Department of Medical and Biological Informatics, German Cancer Research Center (DKFZ), Im Neuenheimer Feld 280, 69120, Heidelberg, Germany.
Int J Comput Assist Radiol Surg. 2013 Jul;8(4):663-75. doi: 10.1007/s11548-013-0828-4. Epub 2013 Mar 23.
Percutaneous nephrolithotomy (PCNL) plays an integral role in treatment of renal stones. Creating percutaneous renal access is the most important and challenging step in the procedure. To facilitate this step, we evaluated our novel mobile augmented reality (AR) system for its feasibility of use for PCNL.
A tablet computer, such as an iPad[Formula: see text], is positioned above the patient with its camera pointing toward the field of intervention. The images of the tablet camera are registered with the CT image by means of fiducial markers. Structures of interest can be superimposed semi-transparently on the video images. We present a systematic evaluation by means of a phantom study. An urological trainee and two experts conducted 53 punctures on kidney phantoms.
The trainee performed best with the proposed AR system in terms of puncturing time (mean: 99 s), whereas the experts performed best with fluoroscopy (mean: 59 s). iPad assistance lowered radiation exposure by a factor of 3 for the inexperienced physician and by a factor of 1.8 for the experts in comparison with fluoroscopy usage. We achieve a mean visualization accuracy of 2.5 mm.

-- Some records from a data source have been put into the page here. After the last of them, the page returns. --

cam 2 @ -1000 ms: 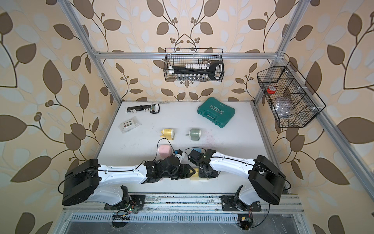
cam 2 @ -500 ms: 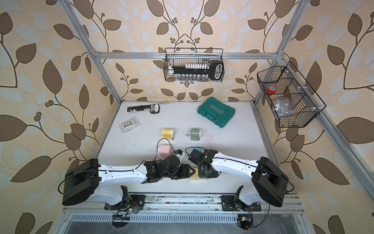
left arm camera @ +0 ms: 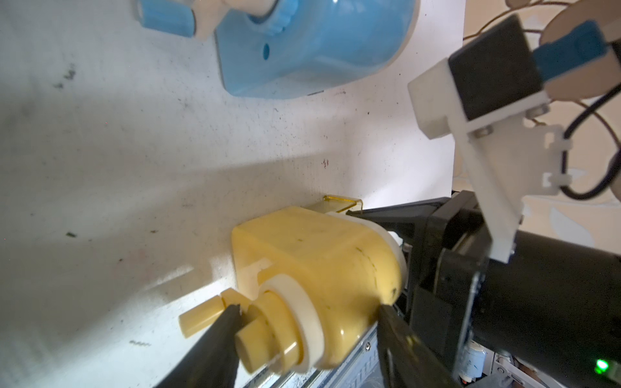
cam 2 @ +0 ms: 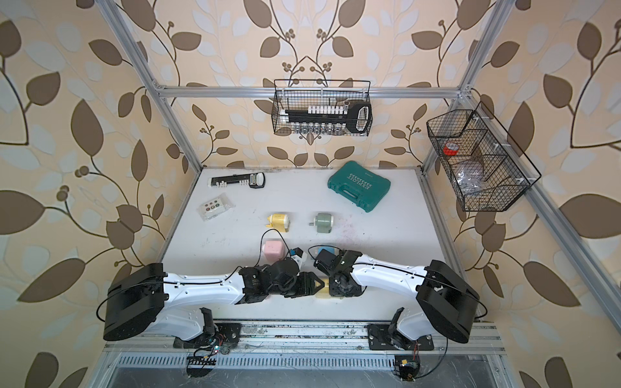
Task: Put the tray back into the pencil sharpener
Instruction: Close the container of the pencil sharpener.
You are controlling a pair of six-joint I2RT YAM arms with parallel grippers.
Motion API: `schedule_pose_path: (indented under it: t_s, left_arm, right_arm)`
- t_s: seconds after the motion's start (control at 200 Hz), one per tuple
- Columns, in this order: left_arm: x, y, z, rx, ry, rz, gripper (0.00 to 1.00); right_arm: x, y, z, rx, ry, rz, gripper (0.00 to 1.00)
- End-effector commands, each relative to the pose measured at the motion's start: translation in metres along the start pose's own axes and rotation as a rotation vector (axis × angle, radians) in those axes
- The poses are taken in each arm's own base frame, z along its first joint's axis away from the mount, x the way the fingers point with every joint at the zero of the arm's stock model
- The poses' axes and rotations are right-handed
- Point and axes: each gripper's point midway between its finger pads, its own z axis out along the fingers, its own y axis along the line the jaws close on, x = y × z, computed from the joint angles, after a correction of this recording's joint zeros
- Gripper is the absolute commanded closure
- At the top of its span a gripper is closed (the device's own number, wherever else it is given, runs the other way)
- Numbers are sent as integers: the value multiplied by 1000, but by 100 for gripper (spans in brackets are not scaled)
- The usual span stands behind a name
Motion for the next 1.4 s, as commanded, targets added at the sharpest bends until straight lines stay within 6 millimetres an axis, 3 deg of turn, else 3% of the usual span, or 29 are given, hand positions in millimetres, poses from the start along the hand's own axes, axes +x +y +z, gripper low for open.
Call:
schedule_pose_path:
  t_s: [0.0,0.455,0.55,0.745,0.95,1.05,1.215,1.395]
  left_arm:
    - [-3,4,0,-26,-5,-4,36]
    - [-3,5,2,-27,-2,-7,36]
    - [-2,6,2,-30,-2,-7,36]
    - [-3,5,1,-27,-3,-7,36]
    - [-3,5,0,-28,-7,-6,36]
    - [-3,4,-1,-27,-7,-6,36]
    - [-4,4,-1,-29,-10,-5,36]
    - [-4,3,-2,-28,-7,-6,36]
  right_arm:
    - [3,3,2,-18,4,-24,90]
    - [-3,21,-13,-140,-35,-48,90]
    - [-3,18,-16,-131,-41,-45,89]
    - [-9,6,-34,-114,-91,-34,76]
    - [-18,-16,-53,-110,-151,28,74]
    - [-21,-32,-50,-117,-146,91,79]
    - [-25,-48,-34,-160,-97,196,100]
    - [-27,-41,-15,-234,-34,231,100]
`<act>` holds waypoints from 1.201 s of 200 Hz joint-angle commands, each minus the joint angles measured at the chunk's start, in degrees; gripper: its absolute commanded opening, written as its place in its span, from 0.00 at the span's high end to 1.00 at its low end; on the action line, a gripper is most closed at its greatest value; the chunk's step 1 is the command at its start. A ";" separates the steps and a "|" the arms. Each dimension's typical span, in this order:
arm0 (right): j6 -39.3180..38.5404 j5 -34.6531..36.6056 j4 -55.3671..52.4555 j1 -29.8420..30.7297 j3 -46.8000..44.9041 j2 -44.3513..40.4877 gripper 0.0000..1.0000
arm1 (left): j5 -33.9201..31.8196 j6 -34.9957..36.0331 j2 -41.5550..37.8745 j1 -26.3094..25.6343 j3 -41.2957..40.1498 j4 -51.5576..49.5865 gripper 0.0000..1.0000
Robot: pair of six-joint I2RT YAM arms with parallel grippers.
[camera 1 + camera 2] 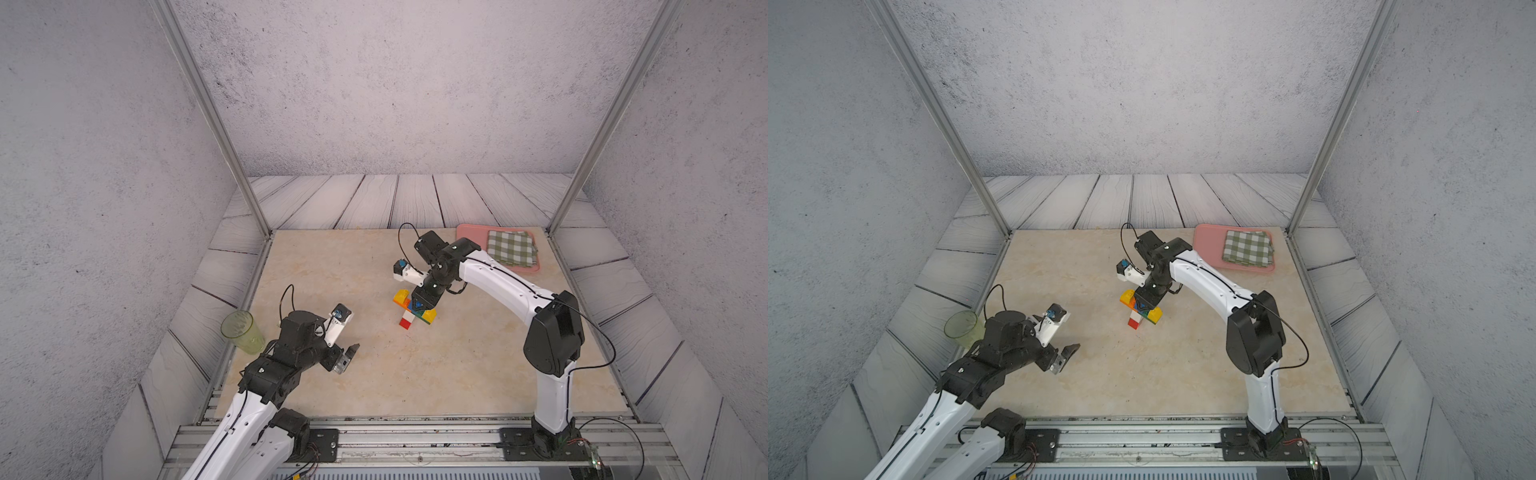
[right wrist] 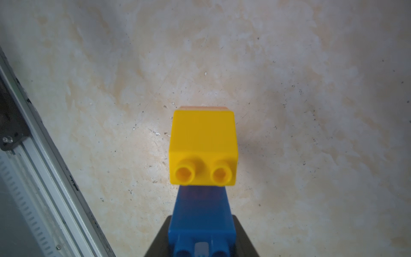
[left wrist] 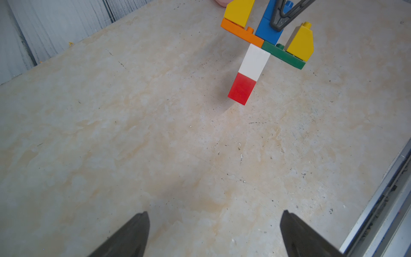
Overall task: Assemble a fork with lego
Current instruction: Adjust the lego brick at the center of the board.
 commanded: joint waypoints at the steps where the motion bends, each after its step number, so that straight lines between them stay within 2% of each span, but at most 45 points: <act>1: 5.38 -5.73 2.76 -1.54 -1.91 -6.33 1.00 | 1.52 -0.62 0.74 0.27 2.23 0.92 0.02; 40: 11.72 -11.78 5.45 -5.68 -4.78 -7.36 1.00 | 3.00 -1.60 2.65 0.27 3.01 1.24 0.02; 110: 22.32 -22.40 18.33 -11.21 -16.22 -10.42 1.00 | 4.47 -2.32 5.19 0.27 3.76 1.48 0.02; 143: 29.45 -26.45 27.89 -12.65 -22.57 -11.50 1.00 | 5.75 -1.99 7.00 0.22 4.37 1.25 0.02; 173: 34.80 -28.78 35.16 -13.47 -27.10 -11.75 1.00 | 6.98 -3.80 9.58 0.18 5.05 3.68 0.02; 240: 40.10 -32.30 42.25 -15.21 -31.87 -10.61 1.00 | 7.69 -5.95 16.16 -0.30 6.72 7.59 0.02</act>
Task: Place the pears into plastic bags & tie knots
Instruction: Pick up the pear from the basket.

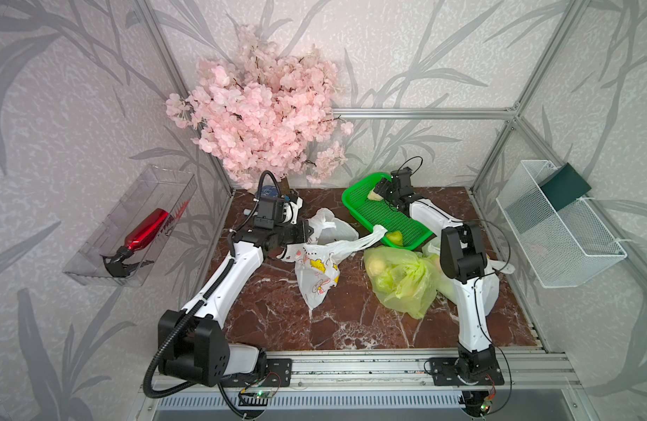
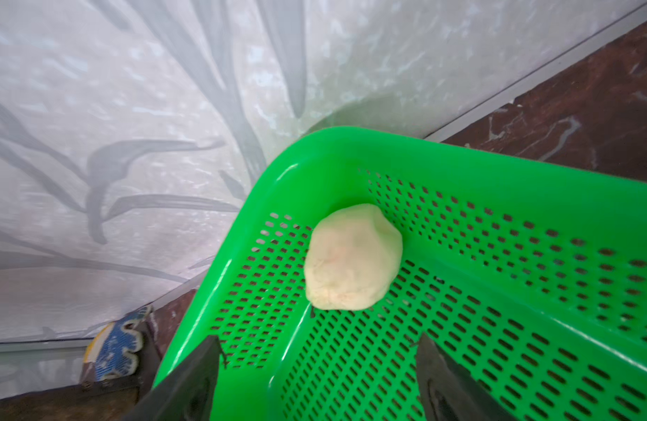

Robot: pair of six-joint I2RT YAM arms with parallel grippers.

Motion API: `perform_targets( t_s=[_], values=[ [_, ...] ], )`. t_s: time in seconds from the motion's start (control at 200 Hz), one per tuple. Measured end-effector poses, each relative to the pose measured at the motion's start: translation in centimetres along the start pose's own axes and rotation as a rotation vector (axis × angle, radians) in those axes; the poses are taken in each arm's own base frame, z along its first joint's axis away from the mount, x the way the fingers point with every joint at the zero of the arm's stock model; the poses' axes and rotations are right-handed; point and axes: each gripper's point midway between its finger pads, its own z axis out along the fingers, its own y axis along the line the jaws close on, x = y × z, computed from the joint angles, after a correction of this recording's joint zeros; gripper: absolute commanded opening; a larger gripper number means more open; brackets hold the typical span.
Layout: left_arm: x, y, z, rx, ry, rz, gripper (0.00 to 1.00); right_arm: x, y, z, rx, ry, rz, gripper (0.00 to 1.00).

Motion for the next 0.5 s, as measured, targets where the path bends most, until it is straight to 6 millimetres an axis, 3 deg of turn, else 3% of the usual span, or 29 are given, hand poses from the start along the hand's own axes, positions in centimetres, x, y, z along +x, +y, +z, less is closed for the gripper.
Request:
perform_targets(
  t_s=[0.31, 0.5],
  values=[
    [0.3, -0.5, 0.0, 0.009, 0.005, 0.002, 0.0, 1.6, -1.6, 6.5, 0.058, 0.024, 0.028, 0.84],
    [1.0, -0.4, 0.1, 0.004, 0.021, -0.002, 0.0, 2.2, -2.1, 7.7, 0.072, 0.021, 0.068, 0.65]
  ],
)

The proposed tablet computer-based AR system has proven helpful in assisting percutaneous interventions such as PCNL and shows benefits compared to other state-of-the-art assistance systems. A drawback of the system in its current state is the lack of depth information. Despite that, the simple integration into the clinical workflow highlights the potential impact of this approach to such interventions.
经皮肾镜碎石术(PCNL)在肾结石治疗中起着重要作用。建立经皮肾通道是该手术中最重要和最具挑战性的步骤。为了促进这一步骤,我们评估了我们的新型移动增强现实(AR)系统在 PCNL 中的使用可行性。
将平板电脑(如 iPad[Formula: see text])置于患者上方,其摄像头指向干预区域。平板电脑摄像头的图像通过基准标记与 CT 图像进行配准。感兴趣的结构可以以半透明的方式叠加在视频图像上。我们通过一项体模研究进行了系统评估。一名泌尿科学员和两名专家在肾体模上进行了 53 次穿刺。
在穿刺时间方面(平均值:99 秒),学员使用提出的 AR 系统表现最佳,而专家使用透视表现最佳(平均值:59 秒)。与透视使用相比,iPad 辅助使经验不足的医生的辐射暴露降低了 3 倍,使专家的辐射暴露降低了 1.8 倍。我们实现了平均 2.5 毫米的可视化精度。
提出的基于平板电脑的 AR 系统已被证明有助于辅助 PCNL 等经皮介入,并与其他最先进的辅助系统相比具有优势。该系统在当前状态下的一个缺点是缺乏深度信息。尽管如此,它简单地集成到临床工作流程中突出了这种方法对这些干预措施的潜在影响。